Наступила пауза, а потом Помпоний Аттик тихо сказал:
– Я одолжил ей кое-какие деньги.
– Ты?! – Цицерон перегнулся через стол и вгляделся в него, как в какого-то загадочного незнакомца. – Почему, во имя неба, ты так поступил?
– Мне стало ее жалко.
– Нет, не стало! Ты захотел, чтобы Антоний был тебе обязан. Это – мера предосторожности. Ты думаешь, что мы проиграем.
Аттик этого не отрицал, и Марк Туллий ушел из-за стола.
В конце того несчастного месяца «июля» в Сенат поступили сообщения о том, что армия Октавиана свернула свой лагерь в Ближней Галлии, перешла через Рубикон и марширует на Рим. Хотя Цицерон и ожидал этого, вести все равно обрушились на него сокрушительным ударом. Он дал слово римскому народу, что если «посланному богами мальчику» дадут империй, тот будет образцовым гражданином.
«В этой войне нас преследовали все мыслимые неудачи, – плакался он Бруту. – Я пишу это, испытывая величайшую скорбь оттого, что вряд ли смогу выполнить обещания, данные в отношении молодого человека, почти мальчика, за которого я поручился перед республикой».

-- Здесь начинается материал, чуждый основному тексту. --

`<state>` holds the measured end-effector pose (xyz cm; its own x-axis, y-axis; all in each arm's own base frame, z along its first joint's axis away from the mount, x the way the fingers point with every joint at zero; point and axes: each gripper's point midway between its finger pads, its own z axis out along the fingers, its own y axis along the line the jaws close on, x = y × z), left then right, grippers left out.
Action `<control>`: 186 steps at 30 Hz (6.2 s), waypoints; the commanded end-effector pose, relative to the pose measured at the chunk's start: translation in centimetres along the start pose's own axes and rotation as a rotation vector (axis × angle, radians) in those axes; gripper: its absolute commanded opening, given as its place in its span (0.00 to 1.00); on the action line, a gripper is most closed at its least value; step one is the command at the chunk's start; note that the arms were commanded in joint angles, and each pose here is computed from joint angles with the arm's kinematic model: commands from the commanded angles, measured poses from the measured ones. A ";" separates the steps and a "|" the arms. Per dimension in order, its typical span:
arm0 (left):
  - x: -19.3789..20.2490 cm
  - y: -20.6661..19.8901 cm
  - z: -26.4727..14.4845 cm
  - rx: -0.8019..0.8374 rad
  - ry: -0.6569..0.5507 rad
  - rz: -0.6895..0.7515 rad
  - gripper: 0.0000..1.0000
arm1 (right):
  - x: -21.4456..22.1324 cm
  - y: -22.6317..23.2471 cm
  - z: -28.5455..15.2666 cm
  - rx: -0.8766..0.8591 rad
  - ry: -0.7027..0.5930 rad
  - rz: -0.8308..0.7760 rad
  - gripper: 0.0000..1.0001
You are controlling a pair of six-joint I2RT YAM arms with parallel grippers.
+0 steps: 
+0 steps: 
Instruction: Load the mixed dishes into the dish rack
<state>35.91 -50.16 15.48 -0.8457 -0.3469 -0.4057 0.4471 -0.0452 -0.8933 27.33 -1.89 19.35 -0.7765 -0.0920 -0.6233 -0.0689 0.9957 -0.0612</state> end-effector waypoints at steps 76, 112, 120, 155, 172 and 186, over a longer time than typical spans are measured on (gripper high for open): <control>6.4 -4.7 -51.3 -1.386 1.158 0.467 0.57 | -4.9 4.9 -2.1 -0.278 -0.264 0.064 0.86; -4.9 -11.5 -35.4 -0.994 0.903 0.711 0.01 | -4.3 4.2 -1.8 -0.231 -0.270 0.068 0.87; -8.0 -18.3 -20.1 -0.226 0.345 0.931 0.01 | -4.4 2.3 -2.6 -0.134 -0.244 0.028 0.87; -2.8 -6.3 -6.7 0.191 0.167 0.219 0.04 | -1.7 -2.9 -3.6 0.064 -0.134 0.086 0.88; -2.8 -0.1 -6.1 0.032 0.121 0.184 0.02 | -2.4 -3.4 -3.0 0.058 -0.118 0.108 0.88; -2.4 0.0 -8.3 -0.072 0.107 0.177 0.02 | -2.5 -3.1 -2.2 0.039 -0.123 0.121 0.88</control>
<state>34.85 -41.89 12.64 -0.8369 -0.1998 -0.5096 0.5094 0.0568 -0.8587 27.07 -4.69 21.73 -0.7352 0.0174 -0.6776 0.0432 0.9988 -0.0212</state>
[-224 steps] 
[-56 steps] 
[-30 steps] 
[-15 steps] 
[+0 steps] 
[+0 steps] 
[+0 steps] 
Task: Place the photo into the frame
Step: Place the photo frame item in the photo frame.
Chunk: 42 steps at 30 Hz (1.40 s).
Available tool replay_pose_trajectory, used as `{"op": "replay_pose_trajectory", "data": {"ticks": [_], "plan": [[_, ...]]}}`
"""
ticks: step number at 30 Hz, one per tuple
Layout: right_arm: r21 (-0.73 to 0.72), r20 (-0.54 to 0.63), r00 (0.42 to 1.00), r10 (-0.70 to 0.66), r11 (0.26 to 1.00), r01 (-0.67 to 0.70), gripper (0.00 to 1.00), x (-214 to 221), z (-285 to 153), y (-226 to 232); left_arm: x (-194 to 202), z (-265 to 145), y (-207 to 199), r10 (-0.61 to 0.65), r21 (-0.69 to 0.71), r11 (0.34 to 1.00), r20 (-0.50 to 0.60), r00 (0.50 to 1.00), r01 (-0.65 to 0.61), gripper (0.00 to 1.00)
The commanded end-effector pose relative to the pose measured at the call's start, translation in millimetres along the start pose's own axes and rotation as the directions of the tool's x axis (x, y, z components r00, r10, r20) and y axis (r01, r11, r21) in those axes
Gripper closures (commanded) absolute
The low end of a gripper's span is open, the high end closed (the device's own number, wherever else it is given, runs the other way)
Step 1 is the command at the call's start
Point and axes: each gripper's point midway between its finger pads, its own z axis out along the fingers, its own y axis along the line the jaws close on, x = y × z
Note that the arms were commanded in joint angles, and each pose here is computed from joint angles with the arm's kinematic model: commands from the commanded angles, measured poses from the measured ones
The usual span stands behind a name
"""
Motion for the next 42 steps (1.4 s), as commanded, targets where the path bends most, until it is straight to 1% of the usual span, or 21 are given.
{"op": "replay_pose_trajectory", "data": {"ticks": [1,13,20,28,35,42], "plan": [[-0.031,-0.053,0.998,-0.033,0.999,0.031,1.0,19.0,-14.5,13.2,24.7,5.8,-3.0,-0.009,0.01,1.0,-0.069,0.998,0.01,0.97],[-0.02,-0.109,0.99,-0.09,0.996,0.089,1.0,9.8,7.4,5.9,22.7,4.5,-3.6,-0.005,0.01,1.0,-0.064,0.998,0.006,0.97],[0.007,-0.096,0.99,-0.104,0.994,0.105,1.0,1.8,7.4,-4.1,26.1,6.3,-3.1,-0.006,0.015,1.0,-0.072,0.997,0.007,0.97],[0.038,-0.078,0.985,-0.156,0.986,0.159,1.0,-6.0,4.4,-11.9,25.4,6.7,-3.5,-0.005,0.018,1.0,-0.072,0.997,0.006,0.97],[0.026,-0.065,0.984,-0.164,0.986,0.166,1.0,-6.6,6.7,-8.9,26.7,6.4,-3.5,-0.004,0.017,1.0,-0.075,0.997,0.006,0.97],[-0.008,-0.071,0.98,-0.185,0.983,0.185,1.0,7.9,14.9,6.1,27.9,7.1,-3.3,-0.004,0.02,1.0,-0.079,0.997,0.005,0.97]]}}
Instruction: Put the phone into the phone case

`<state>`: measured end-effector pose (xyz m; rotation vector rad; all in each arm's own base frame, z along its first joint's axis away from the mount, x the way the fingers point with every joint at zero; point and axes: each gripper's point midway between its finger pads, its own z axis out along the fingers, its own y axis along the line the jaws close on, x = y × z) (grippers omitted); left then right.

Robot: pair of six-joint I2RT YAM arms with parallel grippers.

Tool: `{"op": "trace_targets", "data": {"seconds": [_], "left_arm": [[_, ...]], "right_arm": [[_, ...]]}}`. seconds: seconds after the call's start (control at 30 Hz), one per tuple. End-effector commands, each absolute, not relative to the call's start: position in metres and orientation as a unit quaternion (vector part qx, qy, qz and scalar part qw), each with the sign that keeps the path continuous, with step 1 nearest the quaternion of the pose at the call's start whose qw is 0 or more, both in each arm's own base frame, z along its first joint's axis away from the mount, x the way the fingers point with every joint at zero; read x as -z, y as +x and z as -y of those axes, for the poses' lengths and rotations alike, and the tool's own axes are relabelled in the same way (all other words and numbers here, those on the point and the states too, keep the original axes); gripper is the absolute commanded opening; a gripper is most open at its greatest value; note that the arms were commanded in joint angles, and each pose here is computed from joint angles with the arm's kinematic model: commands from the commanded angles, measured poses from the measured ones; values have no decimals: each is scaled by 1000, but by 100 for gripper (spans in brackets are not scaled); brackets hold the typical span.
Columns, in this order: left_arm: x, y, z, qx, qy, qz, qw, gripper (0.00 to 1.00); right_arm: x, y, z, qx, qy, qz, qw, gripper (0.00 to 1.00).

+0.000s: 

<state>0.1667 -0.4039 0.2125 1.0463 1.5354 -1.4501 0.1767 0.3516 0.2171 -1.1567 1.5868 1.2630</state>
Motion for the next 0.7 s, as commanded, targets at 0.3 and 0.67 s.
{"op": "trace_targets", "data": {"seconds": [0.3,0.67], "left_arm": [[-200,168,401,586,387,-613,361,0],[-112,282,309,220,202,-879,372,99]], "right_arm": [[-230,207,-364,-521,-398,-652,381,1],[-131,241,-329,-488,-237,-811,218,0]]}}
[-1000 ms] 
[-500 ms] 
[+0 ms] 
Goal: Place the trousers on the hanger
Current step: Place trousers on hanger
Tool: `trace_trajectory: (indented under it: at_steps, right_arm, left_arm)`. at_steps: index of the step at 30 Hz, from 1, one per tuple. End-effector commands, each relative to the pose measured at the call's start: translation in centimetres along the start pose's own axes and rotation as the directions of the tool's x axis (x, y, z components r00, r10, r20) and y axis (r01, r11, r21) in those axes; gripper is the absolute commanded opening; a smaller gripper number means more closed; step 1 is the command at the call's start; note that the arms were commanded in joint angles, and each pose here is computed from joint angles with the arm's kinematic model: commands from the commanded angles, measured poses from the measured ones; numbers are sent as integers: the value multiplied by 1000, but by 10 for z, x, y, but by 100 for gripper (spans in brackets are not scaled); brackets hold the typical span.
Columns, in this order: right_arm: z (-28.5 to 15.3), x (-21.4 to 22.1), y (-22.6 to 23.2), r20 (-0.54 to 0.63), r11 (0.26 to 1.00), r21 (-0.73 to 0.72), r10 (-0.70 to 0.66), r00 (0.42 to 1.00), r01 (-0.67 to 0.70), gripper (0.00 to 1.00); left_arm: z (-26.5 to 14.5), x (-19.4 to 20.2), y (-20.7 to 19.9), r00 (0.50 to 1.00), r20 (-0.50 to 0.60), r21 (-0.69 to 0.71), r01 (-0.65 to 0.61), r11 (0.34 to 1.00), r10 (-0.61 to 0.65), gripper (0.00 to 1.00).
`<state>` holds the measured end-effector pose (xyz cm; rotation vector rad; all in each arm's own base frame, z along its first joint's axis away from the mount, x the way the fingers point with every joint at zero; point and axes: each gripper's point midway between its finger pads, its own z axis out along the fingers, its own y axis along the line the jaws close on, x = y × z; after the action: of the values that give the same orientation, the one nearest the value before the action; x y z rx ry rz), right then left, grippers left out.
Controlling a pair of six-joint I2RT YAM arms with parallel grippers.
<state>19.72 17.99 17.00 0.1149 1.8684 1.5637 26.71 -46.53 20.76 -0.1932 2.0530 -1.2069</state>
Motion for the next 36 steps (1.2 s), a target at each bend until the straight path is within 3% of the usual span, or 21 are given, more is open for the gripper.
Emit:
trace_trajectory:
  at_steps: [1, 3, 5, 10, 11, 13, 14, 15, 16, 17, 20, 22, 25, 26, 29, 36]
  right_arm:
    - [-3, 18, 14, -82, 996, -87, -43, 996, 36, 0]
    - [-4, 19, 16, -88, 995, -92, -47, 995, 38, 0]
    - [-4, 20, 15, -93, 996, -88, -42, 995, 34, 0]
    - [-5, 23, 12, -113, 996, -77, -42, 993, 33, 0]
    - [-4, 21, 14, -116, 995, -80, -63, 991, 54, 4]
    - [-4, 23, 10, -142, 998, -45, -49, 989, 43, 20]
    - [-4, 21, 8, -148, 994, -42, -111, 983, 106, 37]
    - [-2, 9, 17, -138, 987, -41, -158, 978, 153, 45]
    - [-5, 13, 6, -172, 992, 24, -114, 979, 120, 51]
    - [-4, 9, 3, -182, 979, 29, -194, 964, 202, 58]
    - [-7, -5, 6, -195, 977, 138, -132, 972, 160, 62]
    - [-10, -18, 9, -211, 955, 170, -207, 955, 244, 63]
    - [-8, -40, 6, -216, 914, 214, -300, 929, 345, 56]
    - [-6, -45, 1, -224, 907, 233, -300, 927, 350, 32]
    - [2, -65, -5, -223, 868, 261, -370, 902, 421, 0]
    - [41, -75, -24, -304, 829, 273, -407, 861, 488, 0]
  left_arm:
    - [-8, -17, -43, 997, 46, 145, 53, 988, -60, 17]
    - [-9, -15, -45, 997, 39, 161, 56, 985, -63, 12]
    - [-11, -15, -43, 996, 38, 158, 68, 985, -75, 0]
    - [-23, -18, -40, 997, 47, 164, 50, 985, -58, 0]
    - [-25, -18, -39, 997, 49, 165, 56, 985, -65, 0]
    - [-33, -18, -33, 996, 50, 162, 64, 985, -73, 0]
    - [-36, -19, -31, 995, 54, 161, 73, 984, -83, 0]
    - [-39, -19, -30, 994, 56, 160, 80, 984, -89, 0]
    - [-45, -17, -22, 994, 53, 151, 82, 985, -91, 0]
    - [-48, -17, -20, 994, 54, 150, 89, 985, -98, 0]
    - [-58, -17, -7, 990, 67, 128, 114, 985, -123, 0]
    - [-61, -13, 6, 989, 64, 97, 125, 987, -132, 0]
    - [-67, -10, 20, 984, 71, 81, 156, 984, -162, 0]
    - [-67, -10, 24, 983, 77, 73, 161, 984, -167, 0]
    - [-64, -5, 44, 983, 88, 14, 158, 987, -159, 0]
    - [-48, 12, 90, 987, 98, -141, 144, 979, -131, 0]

Именно тогда мой друг спросил, не считаю ли я, что он должен покончить с собой ради сохранения чести – и впервые я увидел, что это говорится не ради пустой рисовки. Я ответил, что не думаю, чтобы дело дошло до такого.
– Может, и нет, но я должен быть готов, – заявил Цицерон. – Я не хочу, чтобы ветераны Цезаря запытали меня до смерти, как Требония. Вопрос в том, как это сделать. Сомневаюсь, что смогу не испугаться клинка… Как думаешь, не уронит ли меня в глазах потомства, если вместо клинка я выберу способ Сократа и приму цикуту?
– Уверен, что не уронит.
Цицерон попросил меня приобрести для него яд, и я в тот же день отправился к врачу, который дал мне маленький кувшинчик. Врач не спросил, зачем он мне нужен; полагаю, он и так все понимал.
Несмотря на восковую печать на кувшинчике, я учуял удушливый запах, похожий на запах мышиного помета.
– Сделано из семян, – объяснил врач. – Из самой ядовитой части растения, которую я растолок в порошок. Должна подействовать малейшая доза – не больше щепотки, проглоченной с водой.
– Как быстро действует яд? – спросил я его.
– Часа три или около того.
– Это болезненно?
– Яд вызывает медленное удушье. Сам как думаешь, больно это или нет?
Я положил кувшинчик в шкатулку, а шкатулку запер в сундук в своей комнате, как будто спрятанная с глаз долой смерть могла быть отсрочена.